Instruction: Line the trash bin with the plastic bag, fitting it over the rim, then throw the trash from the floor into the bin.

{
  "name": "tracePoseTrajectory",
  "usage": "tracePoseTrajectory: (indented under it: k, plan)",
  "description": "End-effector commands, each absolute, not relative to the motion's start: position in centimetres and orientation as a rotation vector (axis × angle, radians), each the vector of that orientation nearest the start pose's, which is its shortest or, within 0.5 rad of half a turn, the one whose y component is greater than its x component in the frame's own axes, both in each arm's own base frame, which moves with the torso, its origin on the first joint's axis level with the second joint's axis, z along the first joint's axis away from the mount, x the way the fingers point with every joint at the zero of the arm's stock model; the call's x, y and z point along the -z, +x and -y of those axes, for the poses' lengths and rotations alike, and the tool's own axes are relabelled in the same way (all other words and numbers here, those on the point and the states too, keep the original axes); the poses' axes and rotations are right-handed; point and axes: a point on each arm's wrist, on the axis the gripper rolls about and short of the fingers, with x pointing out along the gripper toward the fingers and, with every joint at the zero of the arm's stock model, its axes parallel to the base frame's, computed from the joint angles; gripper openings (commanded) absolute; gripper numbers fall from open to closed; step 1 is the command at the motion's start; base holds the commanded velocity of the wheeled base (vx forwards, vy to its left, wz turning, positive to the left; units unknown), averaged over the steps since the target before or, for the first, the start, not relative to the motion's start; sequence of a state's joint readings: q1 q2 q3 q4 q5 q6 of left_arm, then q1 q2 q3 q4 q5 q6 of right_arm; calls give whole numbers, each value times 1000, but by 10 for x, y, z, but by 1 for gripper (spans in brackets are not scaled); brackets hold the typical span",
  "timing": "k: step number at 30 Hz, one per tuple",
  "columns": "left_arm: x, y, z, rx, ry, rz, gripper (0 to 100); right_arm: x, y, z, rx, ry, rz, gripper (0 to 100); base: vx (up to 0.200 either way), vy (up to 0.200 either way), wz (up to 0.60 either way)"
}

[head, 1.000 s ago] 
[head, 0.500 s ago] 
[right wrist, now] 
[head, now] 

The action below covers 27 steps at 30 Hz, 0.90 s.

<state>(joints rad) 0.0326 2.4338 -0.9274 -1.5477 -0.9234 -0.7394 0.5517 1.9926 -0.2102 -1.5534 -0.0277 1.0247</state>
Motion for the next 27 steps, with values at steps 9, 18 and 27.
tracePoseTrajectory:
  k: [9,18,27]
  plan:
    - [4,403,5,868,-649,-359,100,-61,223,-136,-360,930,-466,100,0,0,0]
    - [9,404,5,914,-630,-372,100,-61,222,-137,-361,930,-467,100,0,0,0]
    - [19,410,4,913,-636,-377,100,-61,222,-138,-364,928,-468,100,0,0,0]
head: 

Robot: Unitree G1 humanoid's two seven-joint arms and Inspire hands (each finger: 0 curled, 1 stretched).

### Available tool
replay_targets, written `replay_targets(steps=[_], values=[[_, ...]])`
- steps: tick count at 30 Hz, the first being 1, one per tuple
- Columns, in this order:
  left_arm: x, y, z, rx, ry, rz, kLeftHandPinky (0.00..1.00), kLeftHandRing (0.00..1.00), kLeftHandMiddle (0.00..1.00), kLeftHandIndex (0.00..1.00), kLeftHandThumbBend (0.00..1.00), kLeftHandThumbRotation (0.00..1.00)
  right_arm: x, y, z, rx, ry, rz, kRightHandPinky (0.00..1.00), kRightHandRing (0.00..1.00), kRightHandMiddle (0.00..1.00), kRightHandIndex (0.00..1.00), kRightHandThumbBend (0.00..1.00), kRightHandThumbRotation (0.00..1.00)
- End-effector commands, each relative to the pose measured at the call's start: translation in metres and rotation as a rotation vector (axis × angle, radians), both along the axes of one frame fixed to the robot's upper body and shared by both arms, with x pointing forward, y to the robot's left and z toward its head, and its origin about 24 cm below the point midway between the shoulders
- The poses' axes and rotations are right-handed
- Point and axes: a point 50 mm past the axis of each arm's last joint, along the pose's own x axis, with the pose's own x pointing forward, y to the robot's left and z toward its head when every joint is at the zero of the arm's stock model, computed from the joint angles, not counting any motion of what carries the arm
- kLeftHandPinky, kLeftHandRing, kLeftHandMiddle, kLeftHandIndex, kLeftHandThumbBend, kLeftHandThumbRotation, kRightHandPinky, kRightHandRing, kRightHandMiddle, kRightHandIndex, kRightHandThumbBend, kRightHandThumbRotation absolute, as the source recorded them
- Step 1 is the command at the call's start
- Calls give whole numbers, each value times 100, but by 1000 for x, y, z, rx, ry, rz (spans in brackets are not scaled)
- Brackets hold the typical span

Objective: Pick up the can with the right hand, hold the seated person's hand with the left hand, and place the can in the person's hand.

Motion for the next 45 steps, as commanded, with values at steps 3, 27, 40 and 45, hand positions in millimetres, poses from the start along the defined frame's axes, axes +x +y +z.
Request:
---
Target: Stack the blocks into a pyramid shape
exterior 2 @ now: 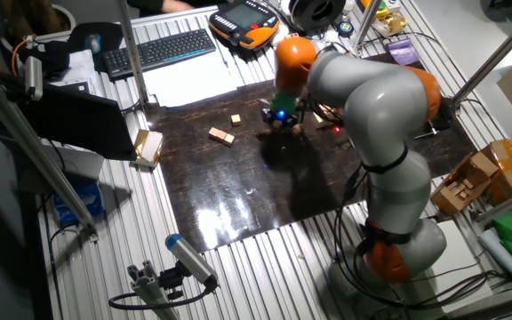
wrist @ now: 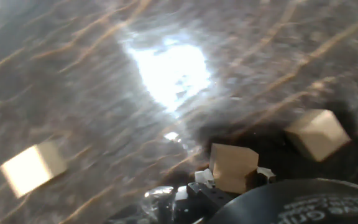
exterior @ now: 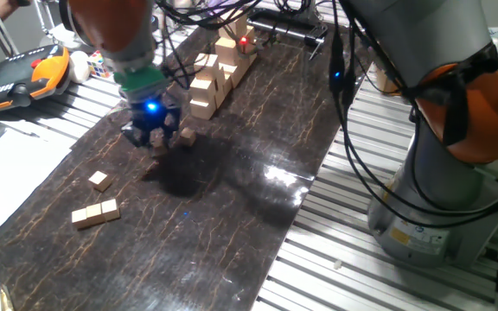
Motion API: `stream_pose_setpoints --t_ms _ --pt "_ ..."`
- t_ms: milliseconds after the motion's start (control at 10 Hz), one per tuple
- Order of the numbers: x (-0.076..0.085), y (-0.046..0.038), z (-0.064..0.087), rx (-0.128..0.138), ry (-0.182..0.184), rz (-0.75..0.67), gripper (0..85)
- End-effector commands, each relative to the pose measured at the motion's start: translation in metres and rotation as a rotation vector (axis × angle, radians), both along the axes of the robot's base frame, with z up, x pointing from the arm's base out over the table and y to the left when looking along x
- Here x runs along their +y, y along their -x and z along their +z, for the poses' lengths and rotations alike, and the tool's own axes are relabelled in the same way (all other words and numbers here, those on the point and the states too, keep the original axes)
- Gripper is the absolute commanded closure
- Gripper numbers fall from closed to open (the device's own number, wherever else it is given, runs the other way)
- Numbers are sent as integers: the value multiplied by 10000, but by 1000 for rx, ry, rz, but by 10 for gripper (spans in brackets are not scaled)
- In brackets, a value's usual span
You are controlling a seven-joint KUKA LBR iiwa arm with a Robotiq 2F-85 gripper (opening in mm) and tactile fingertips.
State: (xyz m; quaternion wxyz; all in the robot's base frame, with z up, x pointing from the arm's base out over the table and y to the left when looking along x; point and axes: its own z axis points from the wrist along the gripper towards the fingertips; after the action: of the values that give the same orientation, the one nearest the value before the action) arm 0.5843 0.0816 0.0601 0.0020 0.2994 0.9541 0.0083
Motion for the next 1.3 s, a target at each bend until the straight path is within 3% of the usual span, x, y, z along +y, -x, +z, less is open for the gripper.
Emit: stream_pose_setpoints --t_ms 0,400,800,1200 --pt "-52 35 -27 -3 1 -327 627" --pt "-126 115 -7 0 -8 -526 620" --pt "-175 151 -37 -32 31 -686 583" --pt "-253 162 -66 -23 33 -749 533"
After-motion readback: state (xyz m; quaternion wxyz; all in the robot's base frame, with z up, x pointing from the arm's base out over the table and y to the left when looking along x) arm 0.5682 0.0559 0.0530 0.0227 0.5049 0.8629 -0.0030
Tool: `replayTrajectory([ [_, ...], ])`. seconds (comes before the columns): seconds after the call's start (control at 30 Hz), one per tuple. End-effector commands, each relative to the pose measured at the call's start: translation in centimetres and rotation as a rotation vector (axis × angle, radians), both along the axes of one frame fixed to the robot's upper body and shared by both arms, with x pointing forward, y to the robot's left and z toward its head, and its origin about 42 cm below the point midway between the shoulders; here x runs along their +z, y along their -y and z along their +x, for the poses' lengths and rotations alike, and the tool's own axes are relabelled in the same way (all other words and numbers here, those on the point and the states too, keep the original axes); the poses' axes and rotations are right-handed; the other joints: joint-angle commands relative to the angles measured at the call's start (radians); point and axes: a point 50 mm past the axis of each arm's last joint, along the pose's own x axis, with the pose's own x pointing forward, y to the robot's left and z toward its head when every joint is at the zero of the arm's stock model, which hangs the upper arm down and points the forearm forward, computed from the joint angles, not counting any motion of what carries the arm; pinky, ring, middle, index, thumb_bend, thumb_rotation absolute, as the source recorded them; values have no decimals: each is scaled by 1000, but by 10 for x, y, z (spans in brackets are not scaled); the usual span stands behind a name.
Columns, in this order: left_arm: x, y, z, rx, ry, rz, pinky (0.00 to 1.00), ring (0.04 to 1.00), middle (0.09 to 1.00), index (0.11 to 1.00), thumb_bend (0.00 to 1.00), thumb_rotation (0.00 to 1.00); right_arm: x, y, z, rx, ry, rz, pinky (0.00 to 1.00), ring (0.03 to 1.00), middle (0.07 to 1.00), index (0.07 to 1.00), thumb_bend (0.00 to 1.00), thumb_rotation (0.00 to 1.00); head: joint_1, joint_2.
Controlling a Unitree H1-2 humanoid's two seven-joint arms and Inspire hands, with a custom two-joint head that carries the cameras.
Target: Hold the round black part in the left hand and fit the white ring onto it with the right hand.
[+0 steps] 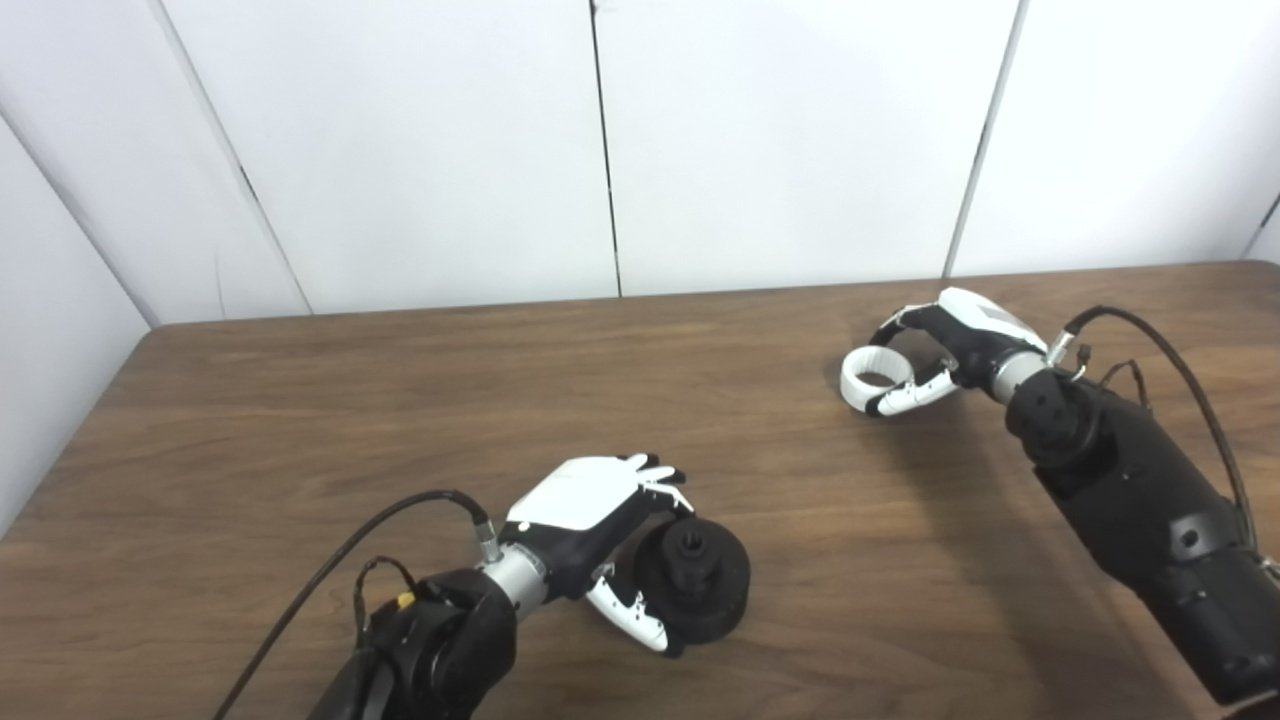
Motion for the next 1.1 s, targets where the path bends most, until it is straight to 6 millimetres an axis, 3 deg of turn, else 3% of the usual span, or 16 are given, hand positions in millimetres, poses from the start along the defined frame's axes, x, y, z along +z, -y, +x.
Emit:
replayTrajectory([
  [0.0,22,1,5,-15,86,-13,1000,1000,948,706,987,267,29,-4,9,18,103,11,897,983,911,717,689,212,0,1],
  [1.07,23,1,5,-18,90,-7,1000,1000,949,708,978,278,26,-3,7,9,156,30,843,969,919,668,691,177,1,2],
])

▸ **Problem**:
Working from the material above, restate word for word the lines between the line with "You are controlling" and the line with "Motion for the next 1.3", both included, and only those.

▸ **Reply to the exercise**:
You are controlling a seven-joint KUKA LBR iiwa arm with a Robotiq 2F-85 gripper (opening in mm) and tactile fingertips.
State: (xyz m; quaternion wxyz; all in the robot's base frame, with z up, x pointing from the arm's base out over the table and y to the left when looking along x; point and axes: its own z axis points from the wrist along the gripper towards the fingertips; after the action: of the values that give the same orientation, the one nearest the value before the action) arm 0.5843 0.0816 0.0601 0.0020 0.2994 0.9541 0.0083
Motion for the next 1.3 s, a target at each bend until the straight path is within 3% of the usual span, x, y, z along +y, -x, +z, less is open for the gripper.

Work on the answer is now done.